• How to complete this task: Look through the lines below for the word "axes", and copy every line that has it.

• Data extract:

▽

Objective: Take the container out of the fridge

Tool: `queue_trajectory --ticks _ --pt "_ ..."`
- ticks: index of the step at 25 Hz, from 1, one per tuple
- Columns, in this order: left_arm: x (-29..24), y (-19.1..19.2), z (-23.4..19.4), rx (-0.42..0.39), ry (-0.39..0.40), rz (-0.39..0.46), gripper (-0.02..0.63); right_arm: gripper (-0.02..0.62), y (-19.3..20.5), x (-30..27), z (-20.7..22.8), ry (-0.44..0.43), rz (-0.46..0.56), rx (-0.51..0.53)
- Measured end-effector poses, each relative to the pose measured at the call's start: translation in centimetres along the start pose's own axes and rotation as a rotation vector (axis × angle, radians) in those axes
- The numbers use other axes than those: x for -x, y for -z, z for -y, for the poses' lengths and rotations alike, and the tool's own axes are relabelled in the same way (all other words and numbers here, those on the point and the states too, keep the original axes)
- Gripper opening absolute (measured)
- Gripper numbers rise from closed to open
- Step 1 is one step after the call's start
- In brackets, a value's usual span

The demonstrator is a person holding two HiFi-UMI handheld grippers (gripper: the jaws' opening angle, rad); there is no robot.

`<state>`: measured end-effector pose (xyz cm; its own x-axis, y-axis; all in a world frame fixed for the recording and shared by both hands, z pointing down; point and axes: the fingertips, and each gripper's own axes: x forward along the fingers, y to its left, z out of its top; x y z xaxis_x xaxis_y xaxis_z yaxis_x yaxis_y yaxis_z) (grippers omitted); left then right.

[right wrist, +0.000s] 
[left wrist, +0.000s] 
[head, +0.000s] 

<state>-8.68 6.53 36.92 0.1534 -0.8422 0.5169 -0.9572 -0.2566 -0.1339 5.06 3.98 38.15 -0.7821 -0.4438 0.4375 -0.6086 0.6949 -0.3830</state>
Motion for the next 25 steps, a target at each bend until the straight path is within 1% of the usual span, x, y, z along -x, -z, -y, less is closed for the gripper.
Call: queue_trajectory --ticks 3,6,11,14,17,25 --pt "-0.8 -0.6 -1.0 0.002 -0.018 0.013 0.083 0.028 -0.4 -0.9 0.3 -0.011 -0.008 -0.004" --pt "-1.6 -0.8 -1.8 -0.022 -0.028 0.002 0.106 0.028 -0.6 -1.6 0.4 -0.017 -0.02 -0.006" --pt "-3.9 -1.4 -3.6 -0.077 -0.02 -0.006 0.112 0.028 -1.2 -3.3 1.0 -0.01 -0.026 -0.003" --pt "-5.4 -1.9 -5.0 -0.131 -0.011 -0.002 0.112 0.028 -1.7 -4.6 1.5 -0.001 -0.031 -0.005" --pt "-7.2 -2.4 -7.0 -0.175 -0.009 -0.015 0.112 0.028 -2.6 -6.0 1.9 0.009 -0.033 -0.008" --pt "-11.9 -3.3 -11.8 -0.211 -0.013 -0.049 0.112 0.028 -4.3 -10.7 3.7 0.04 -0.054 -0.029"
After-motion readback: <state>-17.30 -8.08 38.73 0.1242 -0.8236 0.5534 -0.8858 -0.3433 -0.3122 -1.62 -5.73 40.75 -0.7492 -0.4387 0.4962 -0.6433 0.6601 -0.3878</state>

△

• Response:
- Measured end-effector poses, each relative to the pose measured at the call's start: translation in centimetres along the start pose's own axes and rotation as a rotation vector (axis × angle, radians) in those axes
- The numbers use other axes than those: x for -x, y for -z, z for -y, for the poses' lengths and rotations alike, and the tool's own axes are relabelled in the same way (all other words and numbers here, those on the point and the states too, keep the original axes)
`<state>`: measured end-effector pose (xyz cm; its own x-axis, y-axis; all in a world frame fixed for the recording and shared by both hands, z pointing down; point and axes: the fingertips, and each gripper's own axes: x forward along the fingers, y to its left, z out of its top; x y z xaxis_x xaxis_y xaxis_z yaxis_x yaxis_y yaxis_z) (grippers omitted); left then right.

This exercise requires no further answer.